_ASSIGNMENT_.
Determine how many lines in the records below include the word "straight" and output that number alone.

** RECORD SET follows **

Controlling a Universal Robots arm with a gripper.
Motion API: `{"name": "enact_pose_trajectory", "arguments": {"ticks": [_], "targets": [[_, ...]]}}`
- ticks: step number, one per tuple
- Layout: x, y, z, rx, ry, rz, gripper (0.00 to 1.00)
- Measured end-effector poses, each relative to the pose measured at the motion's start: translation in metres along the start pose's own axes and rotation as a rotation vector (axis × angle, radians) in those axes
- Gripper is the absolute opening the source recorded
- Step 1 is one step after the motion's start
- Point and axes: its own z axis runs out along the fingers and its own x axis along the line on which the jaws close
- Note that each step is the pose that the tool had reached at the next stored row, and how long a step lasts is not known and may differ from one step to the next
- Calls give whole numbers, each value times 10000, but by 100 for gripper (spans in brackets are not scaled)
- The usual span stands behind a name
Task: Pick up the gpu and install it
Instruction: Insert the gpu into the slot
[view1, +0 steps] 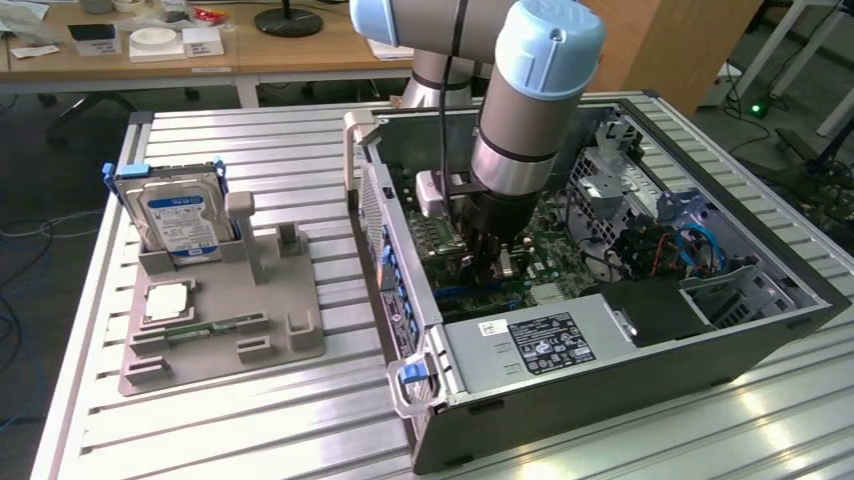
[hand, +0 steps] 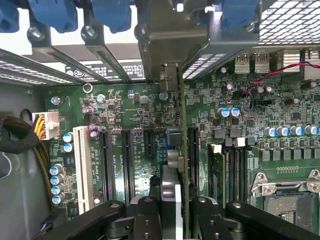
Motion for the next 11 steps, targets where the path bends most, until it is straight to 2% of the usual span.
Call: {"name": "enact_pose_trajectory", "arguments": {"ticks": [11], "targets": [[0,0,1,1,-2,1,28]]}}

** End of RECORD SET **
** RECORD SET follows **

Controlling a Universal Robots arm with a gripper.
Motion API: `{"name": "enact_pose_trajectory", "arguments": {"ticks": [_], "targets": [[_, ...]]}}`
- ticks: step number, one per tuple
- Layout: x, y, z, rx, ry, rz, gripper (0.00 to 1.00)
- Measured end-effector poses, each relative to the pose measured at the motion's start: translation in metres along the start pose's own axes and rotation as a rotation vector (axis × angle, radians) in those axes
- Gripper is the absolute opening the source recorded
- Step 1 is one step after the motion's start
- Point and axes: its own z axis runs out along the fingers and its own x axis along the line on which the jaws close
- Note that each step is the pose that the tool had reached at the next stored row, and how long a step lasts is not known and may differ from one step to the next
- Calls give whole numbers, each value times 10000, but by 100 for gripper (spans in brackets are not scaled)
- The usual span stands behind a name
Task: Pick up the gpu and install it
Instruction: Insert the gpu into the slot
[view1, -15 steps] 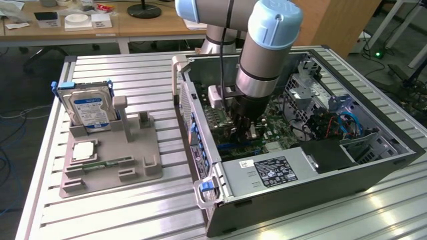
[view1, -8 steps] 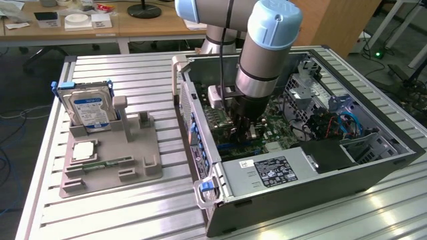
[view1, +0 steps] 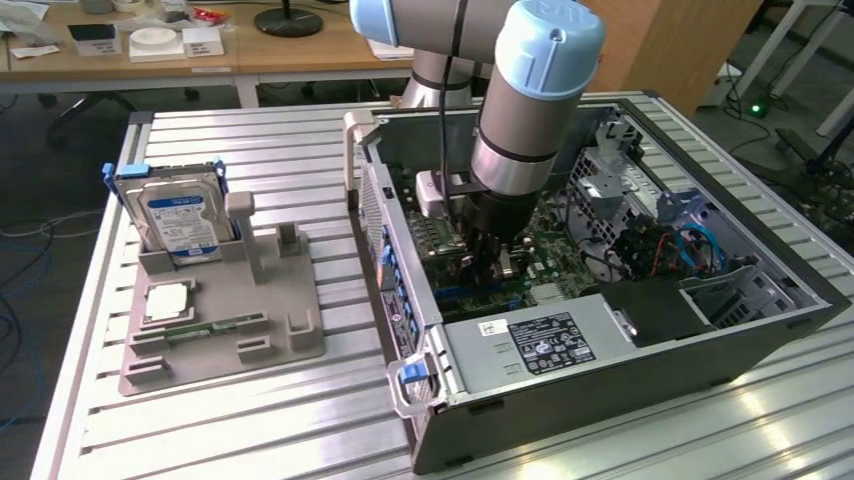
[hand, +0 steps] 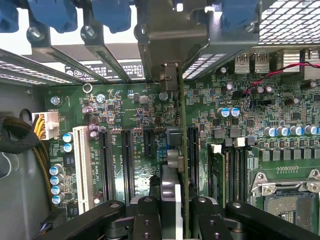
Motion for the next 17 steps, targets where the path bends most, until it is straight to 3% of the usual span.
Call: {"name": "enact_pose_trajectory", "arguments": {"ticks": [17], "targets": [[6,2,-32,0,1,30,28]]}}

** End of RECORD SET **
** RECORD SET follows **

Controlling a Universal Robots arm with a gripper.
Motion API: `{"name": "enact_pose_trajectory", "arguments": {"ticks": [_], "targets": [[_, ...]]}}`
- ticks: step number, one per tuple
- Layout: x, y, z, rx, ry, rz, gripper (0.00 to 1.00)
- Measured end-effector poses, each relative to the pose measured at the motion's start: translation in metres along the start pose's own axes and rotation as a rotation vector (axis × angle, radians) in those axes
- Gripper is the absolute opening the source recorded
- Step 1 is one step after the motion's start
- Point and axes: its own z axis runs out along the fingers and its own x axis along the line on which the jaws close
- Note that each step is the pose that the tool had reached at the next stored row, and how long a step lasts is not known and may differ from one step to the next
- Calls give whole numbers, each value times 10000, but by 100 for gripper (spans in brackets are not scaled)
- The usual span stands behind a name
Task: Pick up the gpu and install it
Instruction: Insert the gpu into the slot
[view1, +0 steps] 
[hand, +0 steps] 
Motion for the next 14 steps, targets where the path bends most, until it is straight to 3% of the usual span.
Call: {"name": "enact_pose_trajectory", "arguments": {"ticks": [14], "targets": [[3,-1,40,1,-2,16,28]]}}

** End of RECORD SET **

_EXPECTED OUTPUT_.
3